Problem
Give an exact copy of the data that follows.

Data extract
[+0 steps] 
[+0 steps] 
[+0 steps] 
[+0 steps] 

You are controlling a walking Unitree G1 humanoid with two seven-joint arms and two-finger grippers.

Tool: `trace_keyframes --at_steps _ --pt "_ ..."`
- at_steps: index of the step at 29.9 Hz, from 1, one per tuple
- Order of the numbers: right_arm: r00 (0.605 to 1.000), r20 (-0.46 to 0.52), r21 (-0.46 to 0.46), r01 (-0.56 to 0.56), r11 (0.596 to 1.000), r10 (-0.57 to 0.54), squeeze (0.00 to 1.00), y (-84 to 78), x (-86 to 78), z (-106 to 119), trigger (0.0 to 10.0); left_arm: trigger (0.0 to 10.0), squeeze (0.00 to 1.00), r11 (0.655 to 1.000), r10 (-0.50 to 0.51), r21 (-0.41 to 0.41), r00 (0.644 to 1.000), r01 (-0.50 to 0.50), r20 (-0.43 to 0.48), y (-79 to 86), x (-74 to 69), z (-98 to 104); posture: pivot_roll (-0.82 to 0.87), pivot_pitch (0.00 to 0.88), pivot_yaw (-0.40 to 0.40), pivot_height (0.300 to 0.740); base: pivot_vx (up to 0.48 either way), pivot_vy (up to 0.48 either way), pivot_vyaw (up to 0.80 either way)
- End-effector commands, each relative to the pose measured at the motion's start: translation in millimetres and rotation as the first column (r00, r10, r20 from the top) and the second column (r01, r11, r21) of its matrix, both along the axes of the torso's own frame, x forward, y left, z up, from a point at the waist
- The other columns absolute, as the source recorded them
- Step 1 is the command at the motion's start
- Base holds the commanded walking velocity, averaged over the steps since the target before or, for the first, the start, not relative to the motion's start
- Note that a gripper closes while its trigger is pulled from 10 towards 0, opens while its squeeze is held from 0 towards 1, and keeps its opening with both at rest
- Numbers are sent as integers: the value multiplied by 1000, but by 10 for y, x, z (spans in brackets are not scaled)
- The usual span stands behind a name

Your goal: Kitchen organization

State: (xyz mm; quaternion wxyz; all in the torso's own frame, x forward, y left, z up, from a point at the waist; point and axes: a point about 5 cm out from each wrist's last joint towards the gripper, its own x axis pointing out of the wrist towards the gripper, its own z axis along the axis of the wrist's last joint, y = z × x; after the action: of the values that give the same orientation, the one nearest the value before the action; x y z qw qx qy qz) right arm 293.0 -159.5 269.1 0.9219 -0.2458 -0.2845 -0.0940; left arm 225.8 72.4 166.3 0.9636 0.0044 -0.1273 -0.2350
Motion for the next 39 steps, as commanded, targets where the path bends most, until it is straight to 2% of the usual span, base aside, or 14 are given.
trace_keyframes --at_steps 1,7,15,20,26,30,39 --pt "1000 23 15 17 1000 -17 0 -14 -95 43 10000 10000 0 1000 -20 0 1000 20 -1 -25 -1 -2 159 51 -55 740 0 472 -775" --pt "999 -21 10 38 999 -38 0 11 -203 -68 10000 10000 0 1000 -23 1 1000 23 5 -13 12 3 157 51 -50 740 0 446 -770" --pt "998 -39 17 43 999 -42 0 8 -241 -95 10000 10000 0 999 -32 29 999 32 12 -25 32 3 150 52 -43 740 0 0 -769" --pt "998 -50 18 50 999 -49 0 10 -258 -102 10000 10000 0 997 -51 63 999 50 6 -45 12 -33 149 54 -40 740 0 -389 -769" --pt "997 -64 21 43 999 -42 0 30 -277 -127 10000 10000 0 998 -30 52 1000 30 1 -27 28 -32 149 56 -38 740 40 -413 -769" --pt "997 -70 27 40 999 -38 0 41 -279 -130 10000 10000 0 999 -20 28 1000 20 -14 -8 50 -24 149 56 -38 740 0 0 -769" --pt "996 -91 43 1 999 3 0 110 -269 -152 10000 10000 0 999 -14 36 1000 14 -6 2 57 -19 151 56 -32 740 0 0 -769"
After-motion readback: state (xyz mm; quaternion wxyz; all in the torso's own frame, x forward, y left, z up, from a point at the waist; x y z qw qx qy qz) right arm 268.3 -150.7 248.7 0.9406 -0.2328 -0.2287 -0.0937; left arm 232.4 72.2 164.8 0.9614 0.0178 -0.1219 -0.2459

Finished task
[+0 steps] 
[+0 steps] 
[+0 steps] 
[+0 steps] 

You are controlling a walking Unitree G1 humanoid with two seven-joint arms and two-finger grippers.

Tool: `trace_keyframes --at_steps _ --pt "_ ..."`
- at_steps: index of the step at 29.9 Hz, from 1, one per tuple
- Order of the numbers: right_arm: r00 (0.605 to 1.000), r20 (-0.46 to 0.52), r21 (-0.46 to 0.46), r01 (-0.56 to 0.56), r11 (0.596 to 1.000), r10 (-0.57 to 0.54), squeeze (0.00 to 1.00), y (-84 to 78), x (-86 to 78), z (-106 to 119), trigger (0.0 to 10.0); left_arm: trigger (0.0 to 10.0), squeeze (0.00 to 1.00), r11 (0.655 to 1.000), r10 (-0.50 to 0.51), r21 (-0.41 to 0.41), r00 (0.644 to 1.000), r01 (-0.50 to 0.50), r20 (-0.43 to 0.48), y (-79 to 86), x (-74 to 69), z (-98 to 104); posture: pivot_roll (-0.82 to 0.87), pivot_pitch (0.00 to 0.88), pivot_yaw (-0.40 to 0.40), pivot_height (0.300 to 0.740); base: pivot_vx (up to 0.48 either way), pivot_vy (up to 0.48 either way), pivot_vyaw (up to 0.80 either way)
- End-effector commands, each relative to the pose measured at the motion's start: translation in millimetres and rotation as the first column (r00, r10, r20 from the top) and the second column (r01, r11, r21) of its matrix, both along the axes of the torso's own frame, x forward, y left, z up, from a point at the waist
- The other columns absolute, as the source recorded them
- Step 1 is the command at the motion's start
- Base holds the commanded walking velocity, averaged over the steps since the target before or, for the first, the start, not relative to the motion's start
- Note that a gripper closes while its trigger is pulled from 10 towards 0, opens while its squeeze is held from 0 towards 1, and keeps its opening with both at rest
- Numbers are sent as integers: the value multiplied by 1000, but by 10 for y, x, z (spans in brackets are not scaled)
- The usual span stands behind a name

Your goal: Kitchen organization

State: (xyz mm; quaternion wxyz; all in the torso's own frame, x forward, y left, z up, from a point at the waist; point and axes: a point about 5 cm out from each wrist's last joint towards the gripper, its own x axis pointing out of the wrist towards the gripper, its own z axis along the axis of the wrist's last joint, y = z × x; after the action: of the values that give the same orientation, the one nearest the value before the action; x y z qw qx qy qz) right arm 293.0 -159.5 269.1 0.9219 -0.2458 -0.2845 -0.0940; left arm 225.8 72.4 166.3 0.9636 0.0044 -0.1273 -0.2350
Motion for the next 39 steps, as commanded, targets where the path bends most, until it is straight to 2% of the usual span, base aside, or 14 are given.
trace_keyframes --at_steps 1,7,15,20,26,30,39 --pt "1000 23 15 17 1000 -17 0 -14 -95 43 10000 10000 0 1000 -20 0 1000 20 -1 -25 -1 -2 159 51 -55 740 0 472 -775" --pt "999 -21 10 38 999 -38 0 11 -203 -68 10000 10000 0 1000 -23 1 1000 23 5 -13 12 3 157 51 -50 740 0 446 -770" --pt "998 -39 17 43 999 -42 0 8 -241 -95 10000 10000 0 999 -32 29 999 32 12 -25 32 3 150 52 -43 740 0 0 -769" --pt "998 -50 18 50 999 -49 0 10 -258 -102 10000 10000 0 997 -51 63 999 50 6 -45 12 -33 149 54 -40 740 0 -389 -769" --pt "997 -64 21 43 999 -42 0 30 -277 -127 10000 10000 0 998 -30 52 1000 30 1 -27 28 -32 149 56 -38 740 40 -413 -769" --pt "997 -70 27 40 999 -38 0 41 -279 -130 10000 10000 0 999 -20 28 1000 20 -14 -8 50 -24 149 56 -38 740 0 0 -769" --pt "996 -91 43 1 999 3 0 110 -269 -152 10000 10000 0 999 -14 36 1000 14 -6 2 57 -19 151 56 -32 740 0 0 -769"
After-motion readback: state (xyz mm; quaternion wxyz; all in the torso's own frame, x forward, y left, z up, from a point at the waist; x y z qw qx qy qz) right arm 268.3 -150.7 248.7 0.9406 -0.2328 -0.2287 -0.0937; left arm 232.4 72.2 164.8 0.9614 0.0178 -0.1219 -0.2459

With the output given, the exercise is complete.